BRIEF:
Copy out exactly the stretch of the listing below that begins at the line containing "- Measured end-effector" and ends at the line containing "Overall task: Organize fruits", and copy nothing outside it.
__________________________________________________
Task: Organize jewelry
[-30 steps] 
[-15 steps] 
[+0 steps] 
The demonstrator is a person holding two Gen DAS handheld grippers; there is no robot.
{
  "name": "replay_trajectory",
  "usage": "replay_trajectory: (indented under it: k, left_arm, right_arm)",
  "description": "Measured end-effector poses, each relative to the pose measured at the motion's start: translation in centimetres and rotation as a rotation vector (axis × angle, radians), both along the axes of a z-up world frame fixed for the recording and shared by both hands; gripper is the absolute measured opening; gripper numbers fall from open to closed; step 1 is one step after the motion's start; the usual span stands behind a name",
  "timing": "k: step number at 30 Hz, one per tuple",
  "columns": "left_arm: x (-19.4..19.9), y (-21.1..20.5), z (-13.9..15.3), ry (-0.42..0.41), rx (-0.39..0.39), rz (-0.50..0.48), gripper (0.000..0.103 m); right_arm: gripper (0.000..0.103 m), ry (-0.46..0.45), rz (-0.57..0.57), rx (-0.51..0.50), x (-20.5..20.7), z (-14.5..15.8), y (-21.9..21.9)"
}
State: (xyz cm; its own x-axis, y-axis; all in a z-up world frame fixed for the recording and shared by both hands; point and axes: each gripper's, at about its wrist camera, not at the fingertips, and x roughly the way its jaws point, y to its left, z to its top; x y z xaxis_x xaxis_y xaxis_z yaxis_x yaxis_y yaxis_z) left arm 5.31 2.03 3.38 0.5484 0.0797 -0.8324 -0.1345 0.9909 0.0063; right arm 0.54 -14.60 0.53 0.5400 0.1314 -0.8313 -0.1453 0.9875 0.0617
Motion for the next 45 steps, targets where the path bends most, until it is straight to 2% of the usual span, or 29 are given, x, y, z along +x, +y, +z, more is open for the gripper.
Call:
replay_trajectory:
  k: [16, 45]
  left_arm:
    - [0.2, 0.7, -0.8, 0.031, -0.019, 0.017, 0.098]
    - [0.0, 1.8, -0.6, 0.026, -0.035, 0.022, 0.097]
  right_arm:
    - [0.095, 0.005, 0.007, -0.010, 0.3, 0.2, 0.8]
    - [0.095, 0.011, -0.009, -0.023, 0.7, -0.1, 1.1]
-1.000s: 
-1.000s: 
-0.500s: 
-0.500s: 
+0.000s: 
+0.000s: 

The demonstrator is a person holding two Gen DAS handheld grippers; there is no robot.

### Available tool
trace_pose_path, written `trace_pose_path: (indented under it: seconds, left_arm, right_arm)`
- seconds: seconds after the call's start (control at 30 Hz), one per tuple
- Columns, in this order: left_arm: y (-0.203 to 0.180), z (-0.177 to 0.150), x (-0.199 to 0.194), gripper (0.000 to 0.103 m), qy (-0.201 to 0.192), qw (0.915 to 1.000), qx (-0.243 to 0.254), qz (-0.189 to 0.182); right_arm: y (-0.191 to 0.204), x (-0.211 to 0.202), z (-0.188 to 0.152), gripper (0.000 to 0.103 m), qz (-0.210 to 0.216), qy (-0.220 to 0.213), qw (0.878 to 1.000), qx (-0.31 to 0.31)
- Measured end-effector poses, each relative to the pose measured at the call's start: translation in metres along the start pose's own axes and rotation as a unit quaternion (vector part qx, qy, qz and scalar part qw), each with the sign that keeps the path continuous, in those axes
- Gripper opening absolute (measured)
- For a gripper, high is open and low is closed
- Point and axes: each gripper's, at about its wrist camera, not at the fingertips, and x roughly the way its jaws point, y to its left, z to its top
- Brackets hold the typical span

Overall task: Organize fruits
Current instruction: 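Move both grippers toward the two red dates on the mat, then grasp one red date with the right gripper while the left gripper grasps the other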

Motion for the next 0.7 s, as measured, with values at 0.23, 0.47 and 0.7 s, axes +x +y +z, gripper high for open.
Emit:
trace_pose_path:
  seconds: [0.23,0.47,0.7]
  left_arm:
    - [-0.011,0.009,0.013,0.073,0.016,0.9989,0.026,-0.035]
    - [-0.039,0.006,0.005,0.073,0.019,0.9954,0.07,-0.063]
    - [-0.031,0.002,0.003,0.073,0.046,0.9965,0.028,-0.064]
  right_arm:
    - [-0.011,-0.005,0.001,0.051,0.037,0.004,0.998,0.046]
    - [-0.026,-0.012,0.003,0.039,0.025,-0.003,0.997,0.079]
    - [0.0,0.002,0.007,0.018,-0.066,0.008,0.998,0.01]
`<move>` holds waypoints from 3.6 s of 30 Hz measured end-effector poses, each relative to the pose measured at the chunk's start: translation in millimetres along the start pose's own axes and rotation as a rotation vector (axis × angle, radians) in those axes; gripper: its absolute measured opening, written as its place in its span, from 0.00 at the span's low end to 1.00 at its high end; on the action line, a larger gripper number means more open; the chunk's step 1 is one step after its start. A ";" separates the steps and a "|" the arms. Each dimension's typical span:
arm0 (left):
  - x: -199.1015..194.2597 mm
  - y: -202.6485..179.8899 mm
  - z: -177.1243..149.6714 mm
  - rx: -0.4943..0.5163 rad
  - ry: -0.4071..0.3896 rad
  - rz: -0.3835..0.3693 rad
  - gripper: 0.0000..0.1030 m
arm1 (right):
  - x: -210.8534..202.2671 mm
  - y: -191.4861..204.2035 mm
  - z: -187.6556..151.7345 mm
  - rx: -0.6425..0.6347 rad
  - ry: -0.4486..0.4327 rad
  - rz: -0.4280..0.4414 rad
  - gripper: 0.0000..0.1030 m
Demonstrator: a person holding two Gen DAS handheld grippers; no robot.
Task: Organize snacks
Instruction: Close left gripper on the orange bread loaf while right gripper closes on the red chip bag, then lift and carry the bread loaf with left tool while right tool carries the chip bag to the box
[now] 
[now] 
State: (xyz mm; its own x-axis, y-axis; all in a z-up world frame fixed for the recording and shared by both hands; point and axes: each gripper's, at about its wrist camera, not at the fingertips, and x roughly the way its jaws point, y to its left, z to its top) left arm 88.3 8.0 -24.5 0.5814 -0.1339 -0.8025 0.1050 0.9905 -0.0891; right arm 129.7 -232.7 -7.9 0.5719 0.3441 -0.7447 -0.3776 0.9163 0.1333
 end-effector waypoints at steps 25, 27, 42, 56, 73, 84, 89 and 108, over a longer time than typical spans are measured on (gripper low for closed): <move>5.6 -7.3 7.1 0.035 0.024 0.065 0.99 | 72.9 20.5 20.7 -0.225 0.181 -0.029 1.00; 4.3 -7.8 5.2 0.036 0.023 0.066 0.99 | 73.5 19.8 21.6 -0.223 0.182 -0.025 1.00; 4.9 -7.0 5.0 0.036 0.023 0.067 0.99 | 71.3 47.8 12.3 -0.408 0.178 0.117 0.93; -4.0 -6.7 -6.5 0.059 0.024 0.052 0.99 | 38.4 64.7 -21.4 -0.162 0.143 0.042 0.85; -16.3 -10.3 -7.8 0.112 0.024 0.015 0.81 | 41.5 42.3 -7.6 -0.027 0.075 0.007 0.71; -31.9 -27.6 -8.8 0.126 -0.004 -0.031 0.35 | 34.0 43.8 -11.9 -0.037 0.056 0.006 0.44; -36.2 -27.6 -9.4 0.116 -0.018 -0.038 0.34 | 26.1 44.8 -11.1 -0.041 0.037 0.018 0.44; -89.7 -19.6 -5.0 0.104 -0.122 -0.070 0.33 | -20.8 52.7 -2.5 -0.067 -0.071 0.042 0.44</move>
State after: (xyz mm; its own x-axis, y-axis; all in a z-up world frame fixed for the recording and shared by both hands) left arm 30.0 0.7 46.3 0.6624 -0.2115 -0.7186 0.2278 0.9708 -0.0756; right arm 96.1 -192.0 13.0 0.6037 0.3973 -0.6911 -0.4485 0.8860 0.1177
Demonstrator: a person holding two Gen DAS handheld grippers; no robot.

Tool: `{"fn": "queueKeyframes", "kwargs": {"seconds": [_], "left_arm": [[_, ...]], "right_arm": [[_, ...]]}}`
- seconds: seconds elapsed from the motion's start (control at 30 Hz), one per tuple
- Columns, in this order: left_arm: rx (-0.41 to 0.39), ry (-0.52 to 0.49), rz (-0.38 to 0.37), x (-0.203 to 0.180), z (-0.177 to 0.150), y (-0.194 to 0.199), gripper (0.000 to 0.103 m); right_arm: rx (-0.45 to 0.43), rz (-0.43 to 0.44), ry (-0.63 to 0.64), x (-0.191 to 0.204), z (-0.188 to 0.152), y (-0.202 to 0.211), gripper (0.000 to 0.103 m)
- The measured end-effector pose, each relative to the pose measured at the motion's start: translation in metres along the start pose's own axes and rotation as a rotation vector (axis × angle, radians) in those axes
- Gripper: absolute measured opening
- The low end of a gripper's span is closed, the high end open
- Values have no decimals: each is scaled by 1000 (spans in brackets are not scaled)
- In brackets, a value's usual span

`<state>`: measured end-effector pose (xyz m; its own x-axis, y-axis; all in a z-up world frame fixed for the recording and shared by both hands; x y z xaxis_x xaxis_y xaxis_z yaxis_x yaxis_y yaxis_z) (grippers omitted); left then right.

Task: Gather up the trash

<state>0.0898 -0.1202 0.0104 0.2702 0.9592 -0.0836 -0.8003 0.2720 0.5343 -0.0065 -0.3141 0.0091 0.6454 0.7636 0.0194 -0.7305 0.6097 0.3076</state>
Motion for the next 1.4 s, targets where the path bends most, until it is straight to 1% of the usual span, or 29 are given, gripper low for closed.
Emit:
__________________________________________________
ANSWER FOR THE TASK:
- Measured end-effector poses, each relative to the pose measured at the call's start: translation in metres along the start pose's own axes and rotation as a unit quaternion (vector part qx, qy, qz and scalar part qw), each with the sign that keeps the path continuous, in those axes
- Gripper opening absolute (measured)
- For a gripper, high is open and low is closed
- Point and axes: each gripper's, at about its wrist camera, not at the fingertips, and x roughly the way its jaws point, y to its left, z to its top
- Brackets hold the typical span

Overall task: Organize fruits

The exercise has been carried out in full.